Large Language Models (LLMs) facilitate the computational analysis of rank-frequency distributions in language by generating extensive text corpora and subsequently quantifying the occurrence of various linguistic units – such as words, phrases, or even character n-grams. These models, trained on massive datasets, enable researchers to move beyond manual counting and statistical inference on limited samples. LLMs can produce text exhibiting diverse stylistic and thematic characteristics, allowing for the generation of synthetic datasets tailored to specific analytical needs. The resulting frequency data, when subjected to statistical analysis, reveals underlying patterns in linguistic structure that can be compared against theoretical models derived from physics, such as those based on Bose-Einstein statistics. This computational approach provides a scalable and objective means of investigating the organization of language and testing hypotheses about its inherent properties.

Traditional analysis of word frequency in language often employs the Maxwell-Boltzmann distribution, assuming distinguishable particles (words) and classical statistical mechanics. However, recent research demonstrates a superior fit when modeling these distributions using Bose-Einstein statistics, typically applied to indistinguishable bosons. This suggests that linguistic elements, in terms of their frequency and co-occurrence, behave more like quantum particles than classical ones. Specifically, the Bose-Einstein distribution accounts for the tendency of multiple instances of a word to occupy the same ‘state’ (context) due to their indistinguishability, yielding a more accurate representation of observed rank-frequency distributions compared to the classical model. The p(E) \propto \frac{1}{e^{\beta E} - 1} form of the Bose-Einstein distribution, where β is related to temperature and E represents energy, better captures the observed distribution of word frequencies than the Maxwell-Boltzmann equivalent.

Choosing the Right Model: Statistical Validation

Akaike Information Criterion (AIC) and Bayesian Information Criterion (BIC) are employed as comparative model selection tools to assess the efficacy of the Bose-Einstein model in explaining patterns within observed linguistic datasets. These criteria quantify the trade-off between a model’s goodness of fit and its complexity; lower AIC and BIC values indicate a preferable model. The Bose-Einstein model, when applied to linguistic data-such as word co-occurrence frequencies or syntactic structures-proposes that language elements behave as bosons, exhibiting collective behavior. AIC and BIC scores are calculated based on the maximum likelihood estimate of the model’s parameters and a penalty term for the number of parameters, allowing for a statistically rigorous comparison against alternative models, including those based on classical probability distributions. The process involves fitting the Bose-Einstein model to the data, calculating the AIC and BIC values, and then comparing these values to those obtained from other candidate models to determine the best-fitting model based on the data.

Statistical validation, utilizing metrics like Akaike Information Criterion (AIC) and Bayesian Information Criterion (BIC), demonstrates that the Bose-Einstein model provides a significantly better fit to observed linguistic data than classical statistical models. This is evidenced by consistently lower AIC and BIC values when the Bose-Einstein model is applied to language datasets, indicating a reduced penalty for model complexity relative to the improvement in goodness of fit. These results quantitatively support the hypothesis that linguistic phenomena, such as word frequency distributions and co-occurrence patterns, deviate from predictions based on classical probability distributions and may require non-classical statistical frameworks for accurate representation.

The observed correspondence between the Bose-Einstein model, traditionally used in quantum physics, and patterns in linguistic data indicates a potential shared underlying principle in how information is organized. Specifically, the successful application of this model-which describes the statistical distribution of identical particles-to language suggests that linguistic elements may not be wholly describable by classical probability distributions. This does not imply language is quantum mechanical, but rather that certain organizational features-such as high dimensionality, superposition of meanings, and context-dependent states-can be mathematically modeled using tools developed for quantum systems. Further research is needed to determine the extent to which these parallels represent a fundamental connection or a mathematical coincidence, but the initial findings warrant investigation into non-classical approaches to understanding linguistic structure.
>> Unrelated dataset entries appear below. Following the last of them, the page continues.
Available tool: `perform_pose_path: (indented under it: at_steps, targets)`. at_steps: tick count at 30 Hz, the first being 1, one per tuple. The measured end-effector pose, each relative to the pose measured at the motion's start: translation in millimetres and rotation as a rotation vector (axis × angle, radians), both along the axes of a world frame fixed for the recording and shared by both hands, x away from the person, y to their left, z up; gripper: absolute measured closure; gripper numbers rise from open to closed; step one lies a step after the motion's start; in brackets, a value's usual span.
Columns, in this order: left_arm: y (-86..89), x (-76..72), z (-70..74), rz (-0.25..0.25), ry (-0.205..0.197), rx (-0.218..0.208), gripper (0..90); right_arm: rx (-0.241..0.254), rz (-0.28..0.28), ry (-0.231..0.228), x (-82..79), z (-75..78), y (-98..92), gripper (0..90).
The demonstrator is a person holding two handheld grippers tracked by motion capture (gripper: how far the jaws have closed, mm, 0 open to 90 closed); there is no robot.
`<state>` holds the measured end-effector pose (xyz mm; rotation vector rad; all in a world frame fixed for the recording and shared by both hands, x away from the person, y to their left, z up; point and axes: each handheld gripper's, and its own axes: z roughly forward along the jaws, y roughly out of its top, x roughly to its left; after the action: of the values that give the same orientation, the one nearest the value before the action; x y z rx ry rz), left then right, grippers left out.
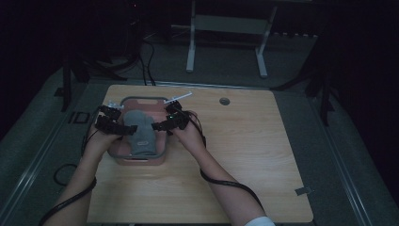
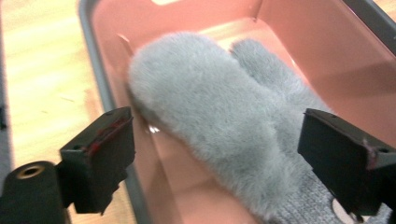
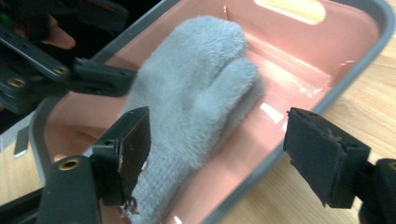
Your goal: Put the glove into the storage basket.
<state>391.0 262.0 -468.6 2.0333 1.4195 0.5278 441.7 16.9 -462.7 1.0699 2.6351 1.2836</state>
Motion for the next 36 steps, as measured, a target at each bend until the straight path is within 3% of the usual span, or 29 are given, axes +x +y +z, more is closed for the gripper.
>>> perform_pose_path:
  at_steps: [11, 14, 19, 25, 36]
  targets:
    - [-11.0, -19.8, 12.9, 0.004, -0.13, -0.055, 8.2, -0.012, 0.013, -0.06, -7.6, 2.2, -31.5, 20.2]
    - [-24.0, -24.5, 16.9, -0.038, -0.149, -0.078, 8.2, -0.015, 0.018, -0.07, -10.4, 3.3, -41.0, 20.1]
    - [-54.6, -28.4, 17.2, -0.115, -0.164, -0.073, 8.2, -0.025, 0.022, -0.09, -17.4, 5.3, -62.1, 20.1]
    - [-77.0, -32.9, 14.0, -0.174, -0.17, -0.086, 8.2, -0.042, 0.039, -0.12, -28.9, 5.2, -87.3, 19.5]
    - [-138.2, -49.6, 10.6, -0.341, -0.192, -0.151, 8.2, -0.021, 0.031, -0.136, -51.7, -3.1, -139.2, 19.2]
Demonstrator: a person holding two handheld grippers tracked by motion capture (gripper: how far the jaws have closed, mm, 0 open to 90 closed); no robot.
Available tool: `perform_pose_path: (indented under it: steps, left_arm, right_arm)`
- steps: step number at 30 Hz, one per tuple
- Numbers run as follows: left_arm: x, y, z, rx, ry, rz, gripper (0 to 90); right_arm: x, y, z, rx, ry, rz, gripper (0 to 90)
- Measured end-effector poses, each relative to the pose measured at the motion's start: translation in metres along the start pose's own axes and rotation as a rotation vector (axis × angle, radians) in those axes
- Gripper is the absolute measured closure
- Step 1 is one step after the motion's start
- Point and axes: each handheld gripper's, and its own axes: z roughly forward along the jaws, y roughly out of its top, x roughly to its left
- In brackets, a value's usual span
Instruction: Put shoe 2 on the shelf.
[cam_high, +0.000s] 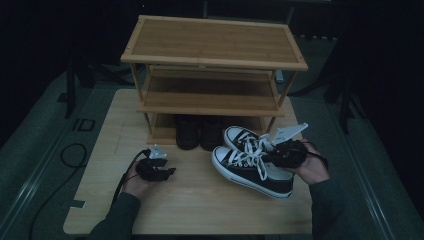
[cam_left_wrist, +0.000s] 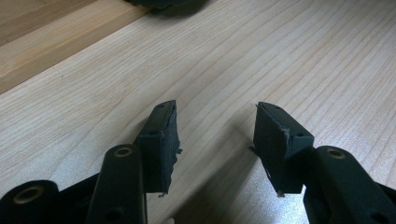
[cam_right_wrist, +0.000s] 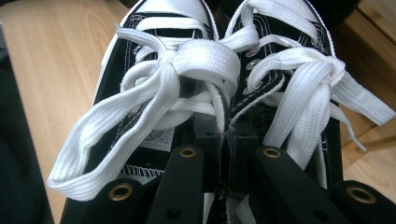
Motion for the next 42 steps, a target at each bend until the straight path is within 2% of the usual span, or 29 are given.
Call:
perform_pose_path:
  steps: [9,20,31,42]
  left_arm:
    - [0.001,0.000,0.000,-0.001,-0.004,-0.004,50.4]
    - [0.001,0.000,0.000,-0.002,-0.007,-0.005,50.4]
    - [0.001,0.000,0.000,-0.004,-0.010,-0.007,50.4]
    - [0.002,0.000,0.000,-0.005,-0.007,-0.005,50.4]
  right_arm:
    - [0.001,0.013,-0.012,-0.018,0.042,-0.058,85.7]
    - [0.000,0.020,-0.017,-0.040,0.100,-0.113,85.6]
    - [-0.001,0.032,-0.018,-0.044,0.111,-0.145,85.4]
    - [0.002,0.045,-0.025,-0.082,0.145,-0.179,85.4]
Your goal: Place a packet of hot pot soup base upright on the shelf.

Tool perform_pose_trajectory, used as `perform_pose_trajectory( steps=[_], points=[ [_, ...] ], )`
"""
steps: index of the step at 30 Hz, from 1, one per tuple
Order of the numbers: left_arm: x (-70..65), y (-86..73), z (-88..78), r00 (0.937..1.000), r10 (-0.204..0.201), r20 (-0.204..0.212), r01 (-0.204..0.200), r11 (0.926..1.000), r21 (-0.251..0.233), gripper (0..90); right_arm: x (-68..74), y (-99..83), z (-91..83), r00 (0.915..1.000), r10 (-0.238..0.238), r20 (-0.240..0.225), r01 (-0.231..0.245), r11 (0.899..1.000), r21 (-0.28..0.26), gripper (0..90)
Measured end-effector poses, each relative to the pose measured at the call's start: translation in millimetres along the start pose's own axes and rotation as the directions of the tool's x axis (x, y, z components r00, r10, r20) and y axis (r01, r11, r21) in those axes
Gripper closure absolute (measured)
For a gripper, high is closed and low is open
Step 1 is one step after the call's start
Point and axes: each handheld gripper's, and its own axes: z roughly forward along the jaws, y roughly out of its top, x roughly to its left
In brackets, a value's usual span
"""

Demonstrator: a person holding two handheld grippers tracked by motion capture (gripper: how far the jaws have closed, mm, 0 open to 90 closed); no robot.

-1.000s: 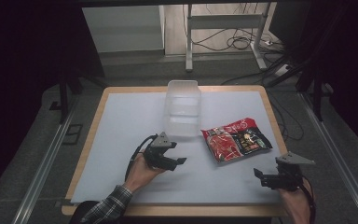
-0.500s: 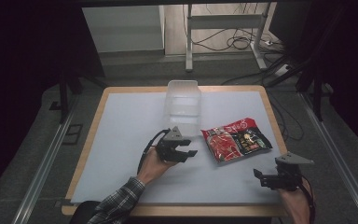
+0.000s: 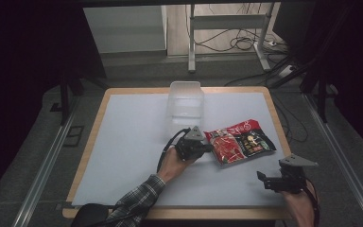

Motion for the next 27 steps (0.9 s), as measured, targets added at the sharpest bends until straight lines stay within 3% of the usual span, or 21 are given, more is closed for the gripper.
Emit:
perform_pose_trajectory(
  steps=[8,14,21,27],
  points=[
    [0.7,8.3,25.0,0.9994,0.018,-0.028,-0.017,0.9996,0.024,89.9,0.0,-0.2,0.5,1.0000,-0.001,-0.001,0.001,1.000,0.003,1.9],
    [2.0,2.4,40.3,0.9986,0.010,-0.052,-0.007,0.9984,0.057,89.9,0.0,-0.3,0.6,1.0000,-0.002,-0.003,0.002,1.000,0.004,2.0],
    [-2.7,-3.2,41.4,0.9927,0.082,-0.089,-0.074,0.9933,0.088,90.0,1.2,0.9,-0.4,1.0000,-0.006,-0.005,0.006,1.000,0.010,2.0],
    [-5.6,-6.5,41.5,0.9894,0.099,-0.107,-0.090,0.9923,0.085,90.0,3.3,4.8,-3.1,0.9997,0.001,-0.024,-0.001,1.000,0.015,2.0]
  ],
)
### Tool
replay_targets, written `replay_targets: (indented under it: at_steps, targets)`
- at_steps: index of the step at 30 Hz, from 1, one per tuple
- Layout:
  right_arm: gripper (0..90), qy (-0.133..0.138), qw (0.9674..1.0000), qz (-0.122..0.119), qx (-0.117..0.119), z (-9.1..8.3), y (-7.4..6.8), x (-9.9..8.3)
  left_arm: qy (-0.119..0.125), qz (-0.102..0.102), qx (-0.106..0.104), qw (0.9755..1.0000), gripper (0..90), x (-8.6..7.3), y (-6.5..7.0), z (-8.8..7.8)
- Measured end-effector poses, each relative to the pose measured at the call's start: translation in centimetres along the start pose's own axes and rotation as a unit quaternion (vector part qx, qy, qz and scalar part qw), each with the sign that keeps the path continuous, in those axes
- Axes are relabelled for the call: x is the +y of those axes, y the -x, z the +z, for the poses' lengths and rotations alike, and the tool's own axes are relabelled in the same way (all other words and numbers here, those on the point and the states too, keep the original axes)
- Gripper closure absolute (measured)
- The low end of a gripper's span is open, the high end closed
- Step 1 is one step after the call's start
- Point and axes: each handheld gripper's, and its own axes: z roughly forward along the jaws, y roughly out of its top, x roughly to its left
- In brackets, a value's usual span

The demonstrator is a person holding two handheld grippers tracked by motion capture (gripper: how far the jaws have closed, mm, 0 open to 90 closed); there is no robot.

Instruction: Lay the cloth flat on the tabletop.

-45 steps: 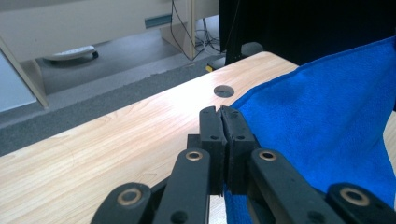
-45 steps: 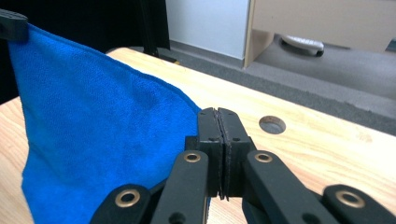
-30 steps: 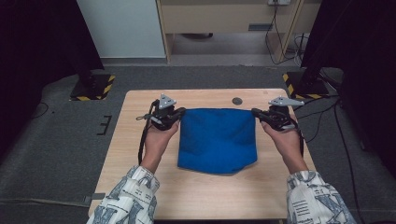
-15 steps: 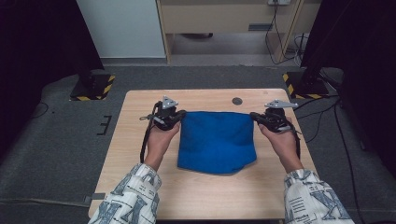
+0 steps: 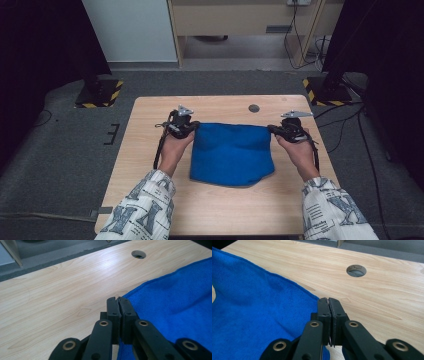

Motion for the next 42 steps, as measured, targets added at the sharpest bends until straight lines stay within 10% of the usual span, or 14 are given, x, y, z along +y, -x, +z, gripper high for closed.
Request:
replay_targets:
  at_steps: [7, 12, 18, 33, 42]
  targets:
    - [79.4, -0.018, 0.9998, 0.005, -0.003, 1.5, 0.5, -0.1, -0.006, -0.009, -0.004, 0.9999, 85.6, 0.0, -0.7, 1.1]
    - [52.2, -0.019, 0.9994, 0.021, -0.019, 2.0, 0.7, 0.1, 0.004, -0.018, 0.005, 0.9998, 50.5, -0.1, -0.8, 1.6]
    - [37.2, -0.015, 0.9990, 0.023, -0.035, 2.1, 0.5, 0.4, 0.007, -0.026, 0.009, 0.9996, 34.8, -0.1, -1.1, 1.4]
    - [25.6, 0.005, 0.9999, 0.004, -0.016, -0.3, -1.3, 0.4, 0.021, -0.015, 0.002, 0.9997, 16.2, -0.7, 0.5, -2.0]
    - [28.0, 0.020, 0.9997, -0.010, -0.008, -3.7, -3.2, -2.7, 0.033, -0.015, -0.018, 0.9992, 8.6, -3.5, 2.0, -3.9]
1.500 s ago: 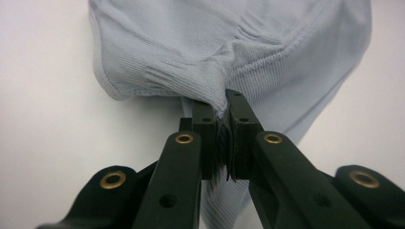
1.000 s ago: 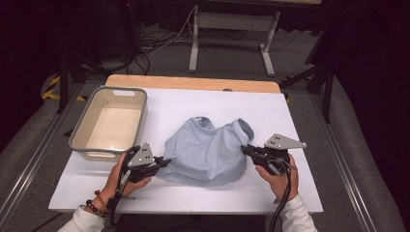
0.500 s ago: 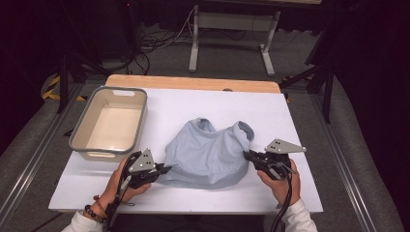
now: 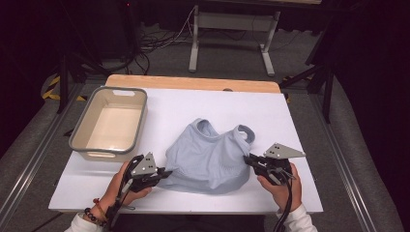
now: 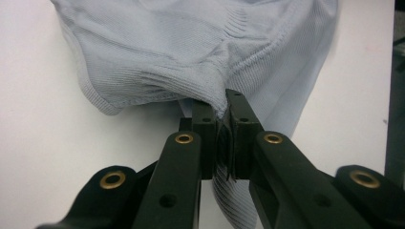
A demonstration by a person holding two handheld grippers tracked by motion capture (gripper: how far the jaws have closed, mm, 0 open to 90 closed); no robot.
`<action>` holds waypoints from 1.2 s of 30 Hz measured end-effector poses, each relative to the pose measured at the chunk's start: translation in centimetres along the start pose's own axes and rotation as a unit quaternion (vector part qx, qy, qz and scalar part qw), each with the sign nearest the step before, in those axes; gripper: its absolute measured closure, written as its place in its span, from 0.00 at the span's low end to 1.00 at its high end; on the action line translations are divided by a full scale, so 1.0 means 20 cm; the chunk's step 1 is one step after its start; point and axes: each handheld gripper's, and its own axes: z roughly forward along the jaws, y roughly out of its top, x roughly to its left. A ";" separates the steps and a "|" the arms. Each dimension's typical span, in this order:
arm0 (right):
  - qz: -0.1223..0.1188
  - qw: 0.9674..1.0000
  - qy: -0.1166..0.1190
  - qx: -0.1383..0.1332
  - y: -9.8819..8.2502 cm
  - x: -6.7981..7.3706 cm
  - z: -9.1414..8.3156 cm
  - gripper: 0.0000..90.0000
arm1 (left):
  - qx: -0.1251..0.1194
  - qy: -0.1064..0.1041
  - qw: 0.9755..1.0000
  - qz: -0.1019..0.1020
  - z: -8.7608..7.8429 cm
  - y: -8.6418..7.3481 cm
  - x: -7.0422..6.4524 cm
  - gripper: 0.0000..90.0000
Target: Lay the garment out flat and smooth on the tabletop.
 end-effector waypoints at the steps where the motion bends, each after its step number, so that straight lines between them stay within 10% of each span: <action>1: -0.003 1.000 -0.008 0.005 -0.01 -0.01 0.02 0.90 | 0.005 -0.004 1.000 0.001 0.01 0.00 0.00 0.94; 9: -0.004 0.998 -0.040 0.039 -0.08 -0.03 0.08 0.83 | 0.018 -0.003 1.000 0.007 0.05 -0.03 -0.02 0.91; 14: -0.005 0.999 -0.032 0.023 -0.13 -0.07 0.09 0.47 | -0.014 0.036 0.999 0.003 0.03 -0.01 0.00 0.63; 22: 0.020 0.999 -0.015 0.031 -0.17 -0.11 0.11 0.35 | -0.033 0.065 0.997 -0.024 0.06 0.01 0.09 0.37; 36: 0.018 0.995 0.011 0.102 -0.25 -0.11 0.16 0.76 | -0.013 0.004 0.998 -0.057 0.16 -0.01 0.15 0.60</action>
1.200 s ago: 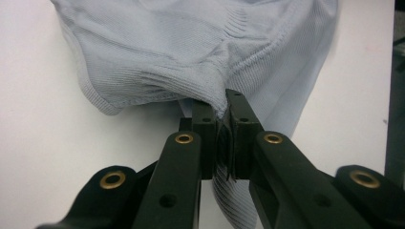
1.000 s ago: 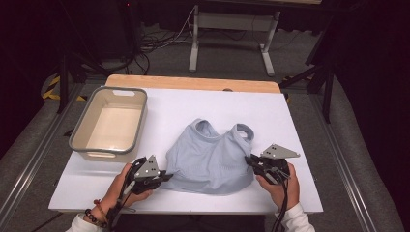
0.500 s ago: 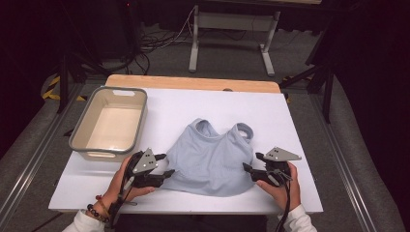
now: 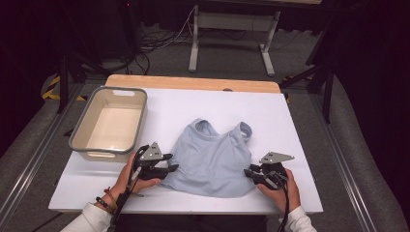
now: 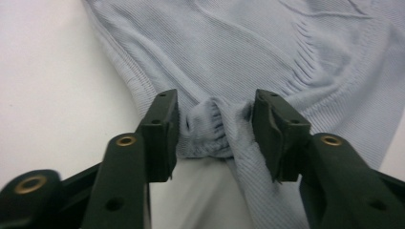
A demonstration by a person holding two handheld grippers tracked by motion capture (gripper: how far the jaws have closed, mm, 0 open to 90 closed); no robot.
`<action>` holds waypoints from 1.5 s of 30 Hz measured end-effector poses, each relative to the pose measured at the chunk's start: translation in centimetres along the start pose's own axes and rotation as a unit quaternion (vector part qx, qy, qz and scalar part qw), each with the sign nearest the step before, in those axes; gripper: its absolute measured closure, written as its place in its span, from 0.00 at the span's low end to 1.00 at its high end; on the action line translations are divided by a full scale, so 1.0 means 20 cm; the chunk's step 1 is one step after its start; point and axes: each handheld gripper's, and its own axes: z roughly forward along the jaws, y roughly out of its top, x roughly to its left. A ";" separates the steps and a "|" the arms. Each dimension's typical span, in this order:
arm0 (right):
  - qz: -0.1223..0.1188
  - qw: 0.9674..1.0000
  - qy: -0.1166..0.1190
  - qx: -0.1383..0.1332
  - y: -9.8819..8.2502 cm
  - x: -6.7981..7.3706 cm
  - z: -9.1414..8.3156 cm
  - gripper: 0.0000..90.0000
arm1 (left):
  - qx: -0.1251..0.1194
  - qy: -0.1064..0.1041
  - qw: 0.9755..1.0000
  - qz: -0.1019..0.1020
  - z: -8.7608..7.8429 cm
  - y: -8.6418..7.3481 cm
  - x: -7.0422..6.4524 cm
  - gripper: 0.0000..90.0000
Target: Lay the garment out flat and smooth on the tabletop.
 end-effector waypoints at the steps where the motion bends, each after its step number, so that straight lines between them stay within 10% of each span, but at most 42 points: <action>1: 0.006 1.000 -0.001 0.003 -0.01 0.00 0.00 0.78 | 0.002 -0.003 1.000 0.001 0.00 0.00 0.00 0.61; 13: -0.006 1.000 -0.008 0.009 -0.04 0.02 -0.04 0.84 | 0.032 -0.039 0.999 0.018 0.00 0.00 -0.04 0.77; 17: -0.005 1.000 -0.009 0.000 -0.02 0.01 -0.05 0.75 | 0.018 -0.017 1.000 0.018 -0.01 0.04 -0.04 0.66; 24: 0.007 0.993 -0.017 -0.117 0.19 0.01 -0.16 0.54 | -0.031 0.054 0.998 0.004 0.04 0.23 0.05 0.48; 28: 0.013 0.990 -0.026 -0.140 0.31 -0.03 -0.12 0.44 | -0.042 0.067 0.997 -0.013 0.08 0.30 0.12 0.40; 34: 0.043 0.993 -0.013 -0.111 0.46 -0.11 0.01 0.39 | -0.029 0.085 0.994 -0.064 0.22 0.40 0.30 0.35; 41: 0.114 0.992 0.007 -0.047 0.46 -0.24 0.21 0.45 | 0.002 0.037 0.994 -0.103 0.37 0.37 0.37 0.41; 45: 0.111 0.992 0.024 -0.046 0.47 -0.24 0.25 0.67 | 0.014 0.001 0.993 -0.116 0.41 0.36 0.39 0.57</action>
The Limits of Representation: Context and Meaning

The very notion of representing information as a fixed, objective entity is increasingly challenged by the principle of contextuality. This concept posits that the outcome of any measurement – be it a physical property or a cognitive response – isn’t inherent to the measured entity itself, but inextricably linked to the surrounding context in which that measurement occurs. Consequently, a singular, global representation of information proves insufficient; meaning isn’t stored in the information, but emerges from the interaction between the information and its context. This challenges traditional approaches to data storage and processing, suggesting that understanding requires capturing not just what is known, but how it is known – and crucially, the conditions under which that knowledge is revealed. The implications extend beyond physics, suggesting that even seemingly stable concepts are fluid and dependent on the framework used to observe them.

The attempt to define meaning through a purely noncontextual framework, such as the Kolmogorovian Representation, consistently falls short when applied to complex information processing. This approach posits that the value of a statement is inherent and independent of its surrounding context – essentially, meaning exists as a fixed property. However, research demonstrates that the nuances of interpretation are fundamentally reliant on the relational aspects of information; the same statement can elicit vastly different understandings depending on prior statements or implied assumptions. This inadequacy isn’t merely a matter of practical complexity; it’s a theoretical limitation. The Kolmogorovian Representation struggles to account for how meaning is actively constructed through interaction and inference, rather than passively received as a pre-defined value, revealing that a complete account of information requires embracing the role of context itself.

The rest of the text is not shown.